Because an acquiree’s assets are often pledged as collateral against an acquirer’s debt, we believe
that the rescission of SAB Topic 5.J will result in fewer instances in which acquisition-related debt is
recognized in the acquiree’s separate financial statements.
A.11.2 Contingent Consideration
ASC 805-10-20 defines contingent consideration as follows:
Usually an obligation of the acquirer to transfer additional assets or equity interests to the former owners of
an acquiree as part of the exchange for control of the acquiree if specified future events occur or conditions
are met. However, contingent consideration also may give the acquirer the right to the return of previously
transferred consideration if specified conditions are met.
ASC 805-30-25-5 requires that an acquirer recognize any contingent consideration at fair value on the
acquisition date “as part of the consideration transferred in exchange for the acquiree.”

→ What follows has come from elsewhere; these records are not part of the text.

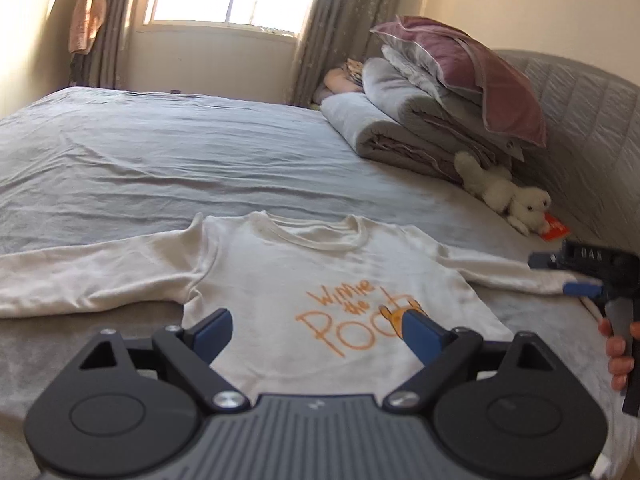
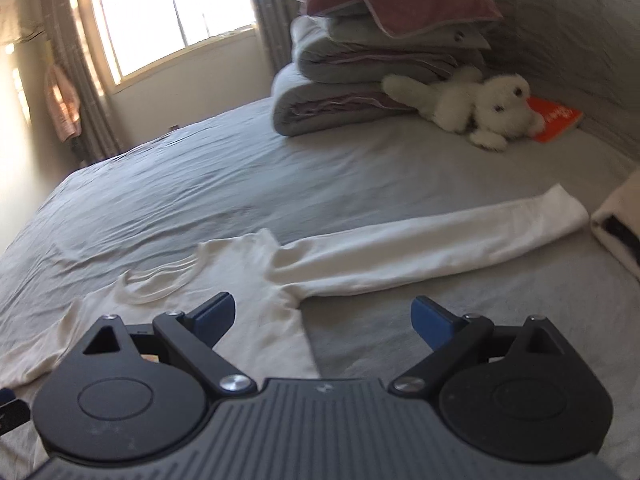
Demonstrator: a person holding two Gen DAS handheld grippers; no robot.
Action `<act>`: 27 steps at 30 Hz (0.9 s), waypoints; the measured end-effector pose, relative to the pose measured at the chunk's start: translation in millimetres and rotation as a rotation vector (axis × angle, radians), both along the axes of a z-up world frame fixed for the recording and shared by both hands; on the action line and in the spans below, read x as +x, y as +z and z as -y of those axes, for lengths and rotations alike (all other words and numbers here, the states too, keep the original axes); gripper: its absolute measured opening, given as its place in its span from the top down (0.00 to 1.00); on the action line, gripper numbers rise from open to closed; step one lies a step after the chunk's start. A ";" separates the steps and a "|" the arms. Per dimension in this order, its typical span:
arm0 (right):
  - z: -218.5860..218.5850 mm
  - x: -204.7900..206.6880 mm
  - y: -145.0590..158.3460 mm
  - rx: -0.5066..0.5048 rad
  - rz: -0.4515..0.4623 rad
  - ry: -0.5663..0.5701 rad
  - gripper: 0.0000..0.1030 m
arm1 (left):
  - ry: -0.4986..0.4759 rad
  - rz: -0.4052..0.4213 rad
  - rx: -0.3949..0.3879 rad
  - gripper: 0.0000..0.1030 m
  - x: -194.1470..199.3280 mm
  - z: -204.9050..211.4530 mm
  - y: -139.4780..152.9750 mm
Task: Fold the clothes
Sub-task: 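Grasp the sleeve cuff with the right gripper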
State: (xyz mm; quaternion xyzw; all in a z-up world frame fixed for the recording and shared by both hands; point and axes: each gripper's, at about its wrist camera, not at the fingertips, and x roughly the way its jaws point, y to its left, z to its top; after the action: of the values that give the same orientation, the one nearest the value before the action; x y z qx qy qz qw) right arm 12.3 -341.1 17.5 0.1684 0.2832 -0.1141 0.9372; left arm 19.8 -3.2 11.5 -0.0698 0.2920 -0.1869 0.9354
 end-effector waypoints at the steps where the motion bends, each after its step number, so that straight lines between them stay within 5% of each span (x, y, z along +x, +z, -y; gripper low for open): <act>1: 7.8 4.2 -6.5 0.024 -0.010 -0.022 0.06 | 0.007 -0.006 -0.008 0.10 5.5 -1.3 -2.3; 12: 78.2 25.4 -48.1 0.241 0.014 -0.226 0.09 | 0.045 0.049 -0.034 0.10 35.6 -1.8 -20.3; 19: 105.0 30.1 -60.3 0.261 0.076 -0.353 0.19 | 0.041 0.104 -0.084 0.10 35.3 -3.2 -21.2; 27: 124.2 30.6 -72.5 0.305 0.183 -0.432 0.25 | 0.038 0.072 -0.062 0.10 44.6 -4.5 -31.2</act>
State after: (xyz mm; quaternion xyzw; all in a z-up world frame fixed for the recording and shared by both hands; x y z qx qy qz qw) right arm 43.0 -465.4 -55.0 0.3738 0.1689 -0.2517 0.8766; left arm 64.4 1.3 -19.7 -0.0977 0.2510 -0.1802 0.9460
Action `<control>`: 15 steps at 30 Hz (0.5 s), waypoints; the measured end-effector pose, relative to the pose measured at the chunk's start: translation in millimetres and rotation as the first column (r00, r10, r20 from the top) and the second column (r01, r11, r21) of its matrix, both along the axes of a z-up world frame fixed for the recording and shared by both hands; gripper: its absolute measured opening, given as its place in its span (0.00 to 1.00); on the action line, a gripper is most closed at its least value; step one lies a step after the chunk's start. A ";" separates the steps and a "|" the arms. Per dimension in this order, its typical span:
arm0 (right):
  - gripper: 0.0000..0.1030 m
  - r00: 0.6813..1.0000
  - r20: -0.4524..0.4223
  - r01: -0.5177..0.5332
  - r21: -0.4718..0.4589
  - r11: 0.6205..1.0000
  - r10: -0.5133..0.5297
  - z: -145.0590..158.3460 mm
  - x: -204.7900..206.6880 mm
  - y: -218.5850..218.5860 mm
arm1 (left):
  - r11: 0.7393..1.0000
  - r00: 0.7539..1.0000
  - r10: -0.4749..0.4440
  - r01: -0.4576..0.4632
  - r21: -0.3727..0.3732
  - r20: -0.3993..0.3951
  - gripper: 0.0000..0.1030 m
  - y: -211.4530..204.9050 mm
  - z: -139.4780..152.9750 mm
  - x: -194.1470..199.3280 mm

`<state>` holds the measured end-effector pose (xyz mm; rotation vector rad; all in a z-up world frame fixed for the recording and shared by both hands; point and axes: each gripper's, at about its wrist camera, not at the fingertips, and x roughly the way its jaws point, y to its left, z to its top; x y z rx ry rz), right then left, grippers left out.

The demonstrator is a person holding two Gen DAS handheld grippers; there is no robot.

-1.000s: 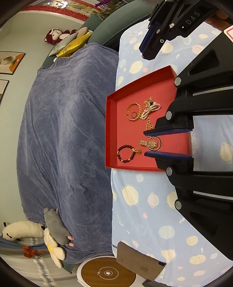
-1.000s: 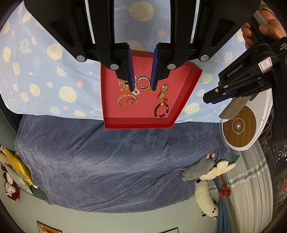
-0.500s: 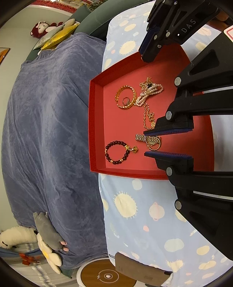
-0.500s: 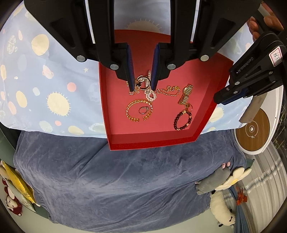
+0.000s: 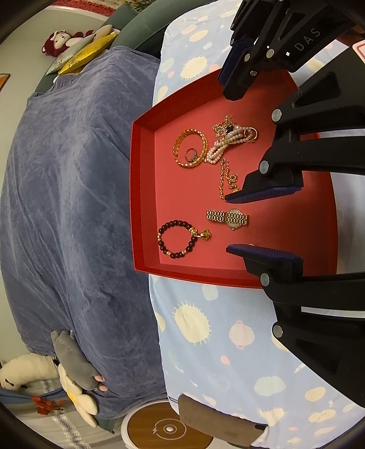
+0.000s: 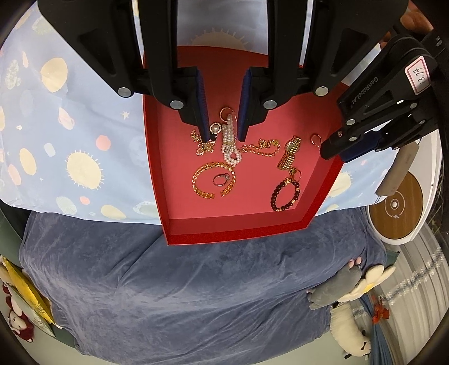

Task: Organize jewelry
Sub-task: 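Carry both hoop earrings into the red box and open both tools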

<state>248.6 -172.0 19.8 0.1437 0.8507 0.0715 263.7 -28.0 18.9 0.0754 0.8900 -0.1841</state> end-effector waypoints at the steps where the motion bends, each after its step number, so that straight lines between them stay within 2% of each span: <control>1: 0.19 1.000 0.002 0.000 0.001 1.000 0.000 0.9 -0.9 -0.4 | 1.000 1.000 0.001 -0.001 -0.002 0.001 0.28 -0.4 0.7 -0.6; 8: 0.19 1.000 0.008 -0.012 0.000 1.000 0.012 6.0 -7.0 1.4 | 1.000 1.000 -0.001 0.001 0.000 0.012 0.28 -3.4 5.1 -4.6; 10: 0.25 1.000 0.012 -0.015 -0.005 1.000 0.015 7.3 -9.7 2.1 | 1.000 1.000 -0.005 0.005 0.005 0.016 0.28 -4.6 6.3 -6.4; 11: 0.31 1.000 0.016 -0.012 -0.007 1.000 0.013 8.4 -11.3 1.9 | 1.000 1.000 -0.007 0.007 0.009 0.018 0.28 -5.2 6.9 -7.4; 15: 0.33 1.000 0.025 -0.012 -0.008 1.000 0.012 13.1 -17.4 2.3 | 1.000 1.000 -0.007 0.007 0.014 0.022 0.29 -6.4 9.5 -12.3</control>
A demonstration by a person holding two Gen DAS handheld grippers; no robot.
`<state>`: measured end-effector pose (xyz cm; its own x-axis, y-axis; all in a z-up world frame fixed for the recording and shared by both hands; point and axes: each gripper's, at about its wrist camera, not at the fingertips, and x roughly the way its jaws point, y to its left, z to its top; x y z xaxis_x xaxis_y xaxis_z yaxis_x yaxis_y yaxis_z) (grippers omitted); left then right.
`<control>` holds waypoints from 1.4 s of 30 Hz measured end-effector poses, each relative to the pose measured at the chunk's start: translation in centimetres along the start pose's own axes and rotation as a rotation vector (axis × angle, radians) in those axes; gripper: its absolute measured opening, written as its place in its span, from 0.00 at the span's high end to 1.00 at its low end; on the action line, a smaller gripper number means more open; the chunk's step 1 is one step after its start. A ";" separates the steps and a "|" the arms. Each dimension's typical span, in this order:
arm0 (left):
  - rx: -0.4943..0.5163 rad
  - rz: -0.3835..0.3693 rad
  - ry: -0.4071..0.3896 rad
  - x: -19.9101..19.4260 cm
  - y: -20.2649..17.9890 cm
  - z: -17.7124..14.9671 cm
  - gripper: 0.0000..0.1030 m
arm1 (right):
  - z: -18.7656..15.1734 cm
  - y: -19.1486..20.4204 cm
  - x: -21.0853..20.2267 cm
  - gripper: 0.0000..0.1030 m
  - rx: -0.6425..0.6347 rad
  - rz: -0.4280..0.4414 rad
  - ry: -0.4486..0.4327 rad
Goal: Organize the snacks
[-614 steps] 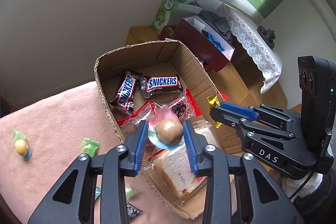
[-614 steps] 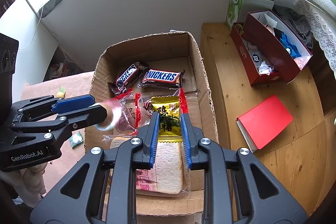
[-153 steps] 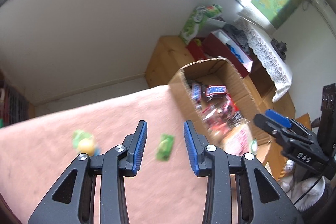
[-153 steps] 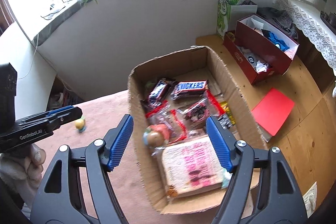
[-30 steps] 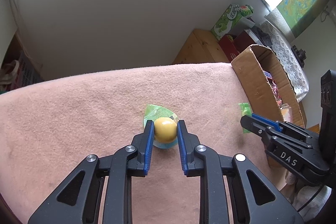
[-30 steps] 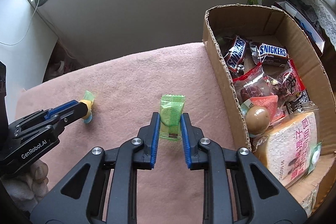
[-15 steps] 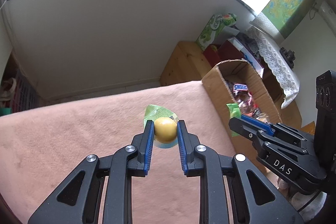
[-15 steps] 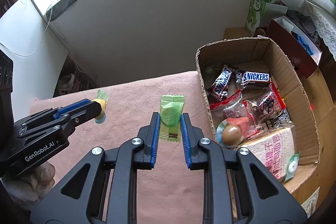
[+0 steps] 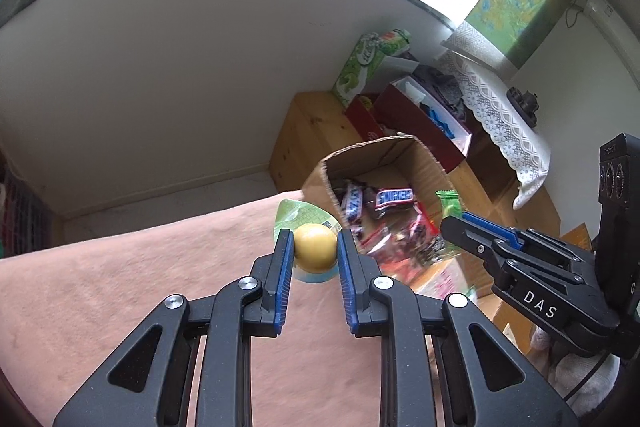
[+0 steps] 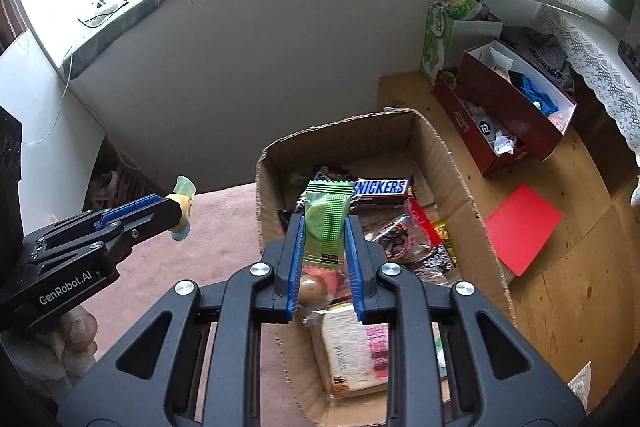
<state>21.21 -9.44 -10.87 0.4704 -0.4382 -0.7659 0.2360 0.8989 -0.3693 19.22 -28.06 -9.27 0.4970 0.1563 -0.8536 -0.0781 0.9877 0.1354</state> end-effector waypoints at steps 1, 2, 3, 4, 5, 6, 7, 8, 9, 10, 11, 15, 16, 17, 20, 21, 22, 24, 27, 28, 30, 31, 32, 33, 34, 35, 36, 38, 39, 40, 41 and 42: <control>0.003 -0.009 0.003 0.4 -0.6 0.2 0.80 | 0.0 -0.6 -0.1 0.80 0.005 -0.005 0.001; 0.009 -0.017 0.007 0.7 -1.3 0.3 0.80 | 0.1 -1.1 -0.1 0.80 0.011 -0.007 0.002; 0.016 -0.023 0.010 1.0 -1.8 0.3 0.80 | 0.1 -1.7 -0.1 0.80 0.019 -0.009 0.002; 0.025 -0.029 0.014 1.4 -2.5 0.4 0.80 | 0.1 -2.1 -0.2 0.80 0.023 -0.011 0.002; 0.032 -0.034 0.017 1.7 -3.1 0.4 0.80 | 0.1 -2.5 -0.2 0.80 0.026 -0.011 0.001; 0.041 -0.042 0.022 2.0 -3.7 0.5 0.80 | 0.1 -2.9 -0.3 0.80 0.029 -0.012 0.000; 0.048 -0.047 0.027 2.3 -4.2 0.6 0.80 | 0.0 -3.2 -0.4 0.79 0.032 -0.013 -0.001; 0.054 -0.053 0.030 2.5 -4.6 0.6 0.80 | 0.0 -3.6 -0.4 0.79 0.036 -0.012 -0.002; 0.060 -0.059 0.035 2.7 -5.1 0.7 0.80 | 0.0 -3.8 -0.5 0.79 0.041 -0.013 -0.003; 0.068 -0.060 0.039 2.9 -5.5 0.8 0.80 | 0.0 -4.1 -0.6 0.79 0.044 -0.014 -0.004; 0.075 -0.061 0.043 3.0 -6.0 0.8 0.80 | 0.0 -4.3 -0.6 0.79 0.047 -0.012 -0.005; 0.091 -0.067 0.059 3.3 -6.9 0.9 0.79 | -0.1 -4.6 -0.9 0.78 0.049 -0.018 -0.013; 0.093 -0.068 0.060 3.4 -7.2 1.0 0.79 | -0.1 -4.7 -1.0 0.78 0.050 -0.018 -0.015; 0.095 -0.066 0.059 3.3 -7.2 1.0 0.79 | -0.2 -4.7 -1.2 0.76 0.051 -0.017 -0.017; 0.098 -0.061 0.054 3.1 -7.5 1.0 0.71 | -0.3 -4.9 -1.6 0.65 0.054 -0.022 -0.024; 0.099 -0.058 0.052 3.0 -7.6 1.0 0.70 | -0.4 -5.0 -1.7 0.65 0.055 -0.022 -0.028; 0.102 -0.056 0.051 3.0 -7.7 1.0 0.70 | -0.4 -5.1 -1.9 0.65 0.057 -0.023 -0.031; 0.106 -0.052 0.048 2.7 -7.9 1.0 0.70 | -0.5 -5.1 -2.2 0.65 0.059 -0.027 -0.032; 0.110 -0.047 0.045 2.2 -8.1 0.8 0.70 | -0.7 -5.3 -2.7 0.65 0.065 -0.026 -0.035; 0.113 -0.045 0.044 2.0 -8.2 0.7 0.70 | -0.8 -5.3 -2.9 0.64 0.066 -0.026 -0.036; 0.119 -0.041 0.043 1.6 -8.3 0.6 0.70 | -1.1 -5.4 -3.5 0.64 0.070 -0.027 -0.039; 0.123 -0.039 0.041 1.3 -8.4 0.6 0.70 | -1.2 -5.3 -3.8 0.63 0.071 -0.030 -0.042; 0.126 -0.036 0.040 1.1 -8.5 0.5 0.70 | -1.4 -5.3 -4.1 0.58 0.072 -0.033 -0.044; 0.131 -0.034 0.038 0.9 -8.6 0.5 0.70 | -1.5 -5.3 -4.4 0.55 0.073 -0.036 -0.049; 0.134 -0.031 0.036 0.6 -8.7 0.4 0.70 | -1.7 -5.3 -4.8 0.51 0.076 -0.039 -0.055; 0.135 -0.030 0.036 0.4 -8.7 0.3 0.70 | -1.8 -5.3 -5.1 0.50 0.078 -0.042 -0.060; 0.136 -0.029 0.036 0.2 -8.8 0.2 0.69 | -2.0 -5.2 -5.5 0.50 0.080 -0.045 -0.063; 0.137 -0.024 0.035 -0.3 -8.8 -0.1 0.64 | -2.3 -5.1 -6.2 0.48 0.084 -0.049 -0.065; 0.137 -0.020 0.032 -0.6 -8.9 -0.2 0.61 | -2.5 -5.1 -6.4 0.46 0.083 -0.052 -0.065; 0.138 -0.018 0.028 -0.9 -8.9 -0.4 0.60 | -2.6 -5.0 -6.8 0.42 0.082 -0.058 -0.067; 0.138 -0.016 0.027 -1.2 -8.9 -0.6 0.60 | -2.8 -4.9 -7.2 0.36 0.082 -0.068 -0.069; 0.141 -0.010 0.025 -1.5 -9.1 -0.8 0.60 | -3.0 -4.8 -7.6 0.34 0.082 -0.076 -0.073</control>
<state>17.69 -16.94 -6.77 0.4468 -0.4450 -0.7761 0.3587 0.8839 -0.3003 13.23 -33.96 -4.94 0.5606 0.0778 -0.8244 0.0311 0.9929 0.1149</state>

ASC 805-50 does not specify whether contingent consideration should be pushed down to the
acquiree’s separate financial statements. We believe that the general principles for acquisition-related
liabilities incurred by the acquirer apply and that contingent consideration should be recognized in the
acquiree’s separate financial statements only if it is the acquiree’s legal obligation to pay (or legal right to
receive) the contingent consideration. If contingent consideration is not pushed down to the acquiree’s
separate financial statements, the acquiree would not recognize any changes in the fair value of the
contingent consideration in its separate statement of operations.